Aku hampir sampai di kedai kopi saat merasa ada tangan kuat yang menahanku. Aku berbalik dan berhadapan dengan pria bertopeng yang familiar.

"Halo, sayang kecil." suaranya penuh perintah dan dominasi, "Apa yang kamu mau?" tanyaku ketakutan. Ada sesuatu tentang dia yang terasa nggak beres.

"Kamu." dia berbisik dengan nada menggoda. "Jauh-jauh dari aku." Aku berteriak dan mulai memukul dadanya, tapi dia hanya mengerang dan menutup mata, nggak berkata sepatah kata pun. Aku jadi takut dan teringat semua yang Sonia bilang tentang manusia serigala dan bagaimana mereka benar-benar ada dan hidup di antara kita.

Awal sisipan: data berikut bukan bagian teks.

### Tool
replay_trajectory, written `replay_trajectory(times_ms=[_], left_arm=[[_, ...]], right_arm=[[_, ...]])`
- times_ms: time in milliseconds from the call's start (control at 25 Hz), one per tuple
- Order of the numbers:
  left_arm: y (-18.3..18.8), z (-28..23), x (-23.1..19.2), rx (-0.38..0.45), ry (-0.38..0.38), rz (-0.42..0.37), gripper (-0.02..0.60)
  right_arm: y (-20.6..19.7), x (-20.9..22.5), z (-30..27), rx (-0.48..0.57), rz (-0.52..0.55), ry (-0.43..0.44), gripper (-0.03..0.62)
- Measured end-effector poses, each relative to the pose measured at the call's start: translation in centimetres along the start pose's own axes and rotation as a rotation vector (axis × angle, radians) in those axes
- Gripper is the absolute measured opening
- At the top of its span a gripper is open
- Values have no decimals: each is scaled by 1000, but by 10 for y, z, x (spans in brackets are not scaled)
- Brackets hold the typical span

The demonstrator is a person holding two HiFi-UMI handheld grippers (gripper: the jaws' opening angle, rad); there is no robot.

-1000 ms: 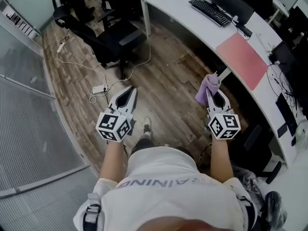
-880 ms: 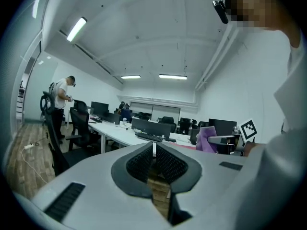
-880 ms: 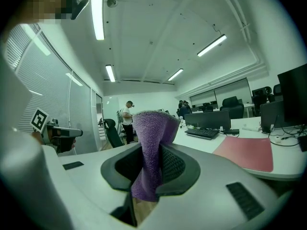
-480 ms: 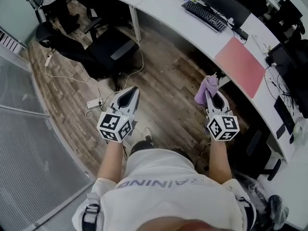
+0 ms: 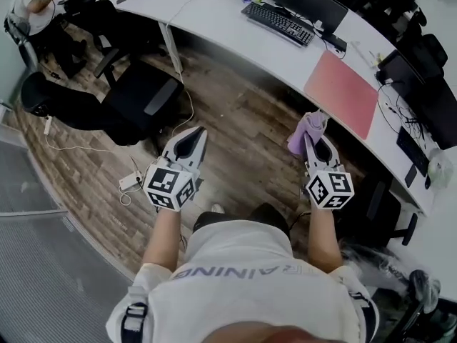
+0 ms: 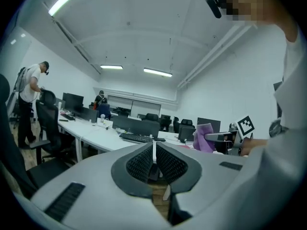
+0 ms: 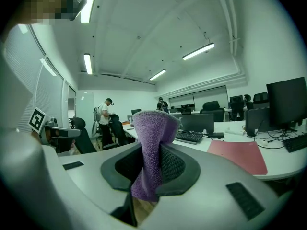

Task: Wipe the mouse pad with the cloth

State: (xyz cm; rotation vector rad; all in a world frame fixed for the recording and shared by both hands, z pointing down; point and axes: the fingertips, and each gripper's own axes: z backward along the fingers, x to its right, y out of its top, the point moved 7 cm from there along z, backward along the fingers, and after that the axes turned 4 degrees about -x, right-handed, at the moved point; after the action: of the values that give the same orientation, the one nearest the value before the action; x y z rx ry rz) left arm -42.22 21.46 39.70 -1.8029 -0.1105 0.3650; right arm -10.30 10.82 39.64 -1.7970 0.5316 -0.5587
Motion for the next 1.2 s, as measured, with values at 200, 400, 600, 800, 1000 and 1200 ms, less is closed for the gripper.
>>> replay_trajectory(times_ms=[200, 400, 600, 800, 1000, 1200], left_arm=[[5, -56, 7, -29, -88, -14, 43], [20, -126, 35, -38, -139, -44, 43], [37, -205, 75, -43, -164, -52, 43], [54, -288, 125, -47, -184, -71, 43], [58, -353, 167, -74, -200, -86, 43], [60, -400, 189, -103, -215, -95, 43]], right_arm=[[0, 46, 1, 8, -41, -102, 98], [2, 113, 0, 31, -80, -161, 98], [15, 195, -5, 44, -99, -180, 98], [25, 288, -7, 53, -113, -198, 98], [26, 362, -9, 51, -133, -203, 98], [25, 402, -16, 47, -120, -189, 98]])
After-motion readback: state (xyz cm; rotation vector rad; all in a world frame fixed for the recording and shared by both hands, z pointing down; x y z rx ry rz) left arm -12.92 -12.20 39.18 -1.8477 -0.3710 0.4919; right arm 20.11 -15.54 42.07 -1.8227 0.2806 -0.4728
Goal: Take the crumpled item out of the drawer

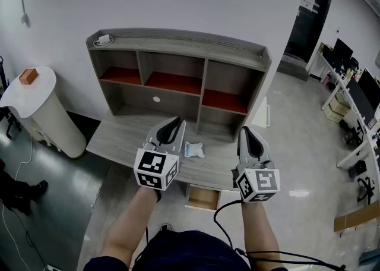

Dia mungkin salah satu dari mereka, dan mungkin dia mau membunuhku dan memakan dagingku. Memikirkan itu, aku merasa ngeri dan mulai gemetar ketakutan.

"Tolong lepaskan aku." Aku memohon, hampir menangis. Dia tertawa keras dan memelukku erat. "Aku nggak akan sampai kamu jadi milikku." Dia ngomong itu dan mendekatkan wajahnya ke leherku dan hampir melakukan sesuatu saat aku mendengar erangan keras dari belakang. Dia berhenti dan berbalik.

"Kalau kamu nggak lepaskan dia, aku bersumpah demi dewi bulan, aku akan memberi makan kepalamu kepada burung bangkai." Kata-kata itu penuh perintah, kemarahan, kebencian, dan kepemilikan.